Contact: Nick Houtman, Dept. of Public Affairs, 207-581-3777

ORONO– Roberto Lopez-Anido, associate professor in the Department of Civil and Environmental Engineering at the University of Maine, has received a Fulbright Scholar grant to lecture and do research at Universidad de Chile in Santiago, Chile during the 2005-2006 academic year. He is among about 800 U.S. faculty and professionals who will travel abroad to some 140 countries, according to the United States Department of State and the J. William Fulbright Foreign Scholarship Board.

Lopez-Anido has conducted research and developed innovative designs for bridge and pier decks, marine piles and retaining walls and other structures using high-performance wood-plastic composite materials. In Chile, he will continue this work, utilizing by-products from the Chilean forest industry.

He and colleagues from the Advanced Engineered Wood Composites Center at UMaine conduct research and training leading to product development, which will meet identified market needs as well as larger institutional and international opportunities.

He will teach at Universidad de Chile to expand cultural exchange and, upon return to UMaine, he will foster scholar and student exchanges within the framework of the general agreement between both institutions.

The Fulbright Program, America’s flagship international educational exchange activity, is sponsored by the U.S. Department of State, Bureau of Educational and Cultural Affairs. Established in 1946 under legislation introduced by the late Senator J. William Fulbright of Arkansas, its purpose is to build mutual understanding between the people of the United States and other countries.

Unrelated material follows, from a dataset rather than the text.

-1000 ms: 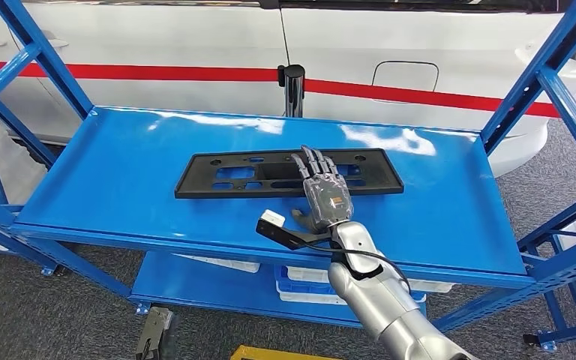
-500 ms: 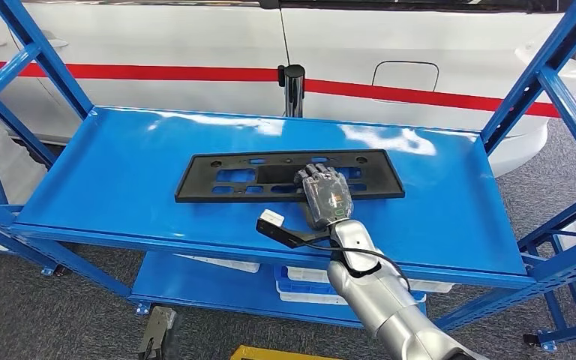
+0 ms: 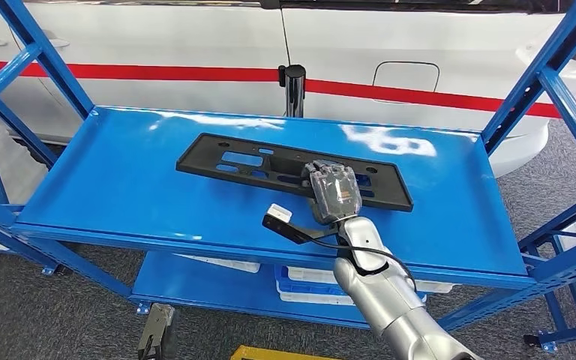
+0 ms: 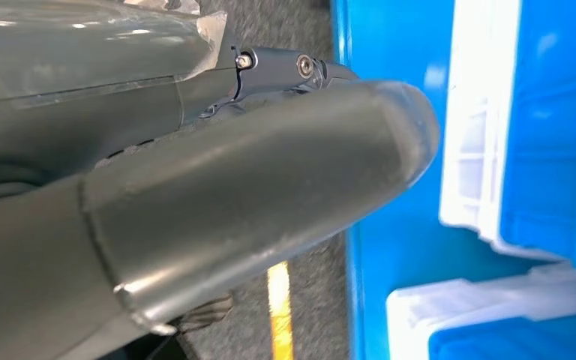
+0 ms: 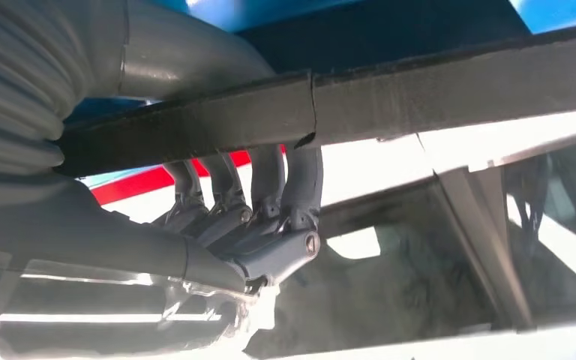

Over the past 57 years, thousands of U.S. faculty and professionals have studied, taught or done research abroad, and thousands of their counterparts from other countries have engaged in similar activities in the U.S. They are among more than 250,000 American and foreign university students, K-12 teachers, and university faculty and professionals who have participated in one of the several Fulbright exchange programs.

Recipients of Fulbright Scholar awards are selected on the basis of academic or professional achievement and because they have demonstrated extraordinary leadership potential in their fields. Among thousands of prominent Fulbright Scholar alumni are Milton Friedman, Nobel Prize-winning economist; Alan Leshner, CEO of the American Association for the Advancement of Science (AAAS); Rita Dove, Pulitzer Prizewinning poet; and Craig Barrett, CEO of Intel Corporation.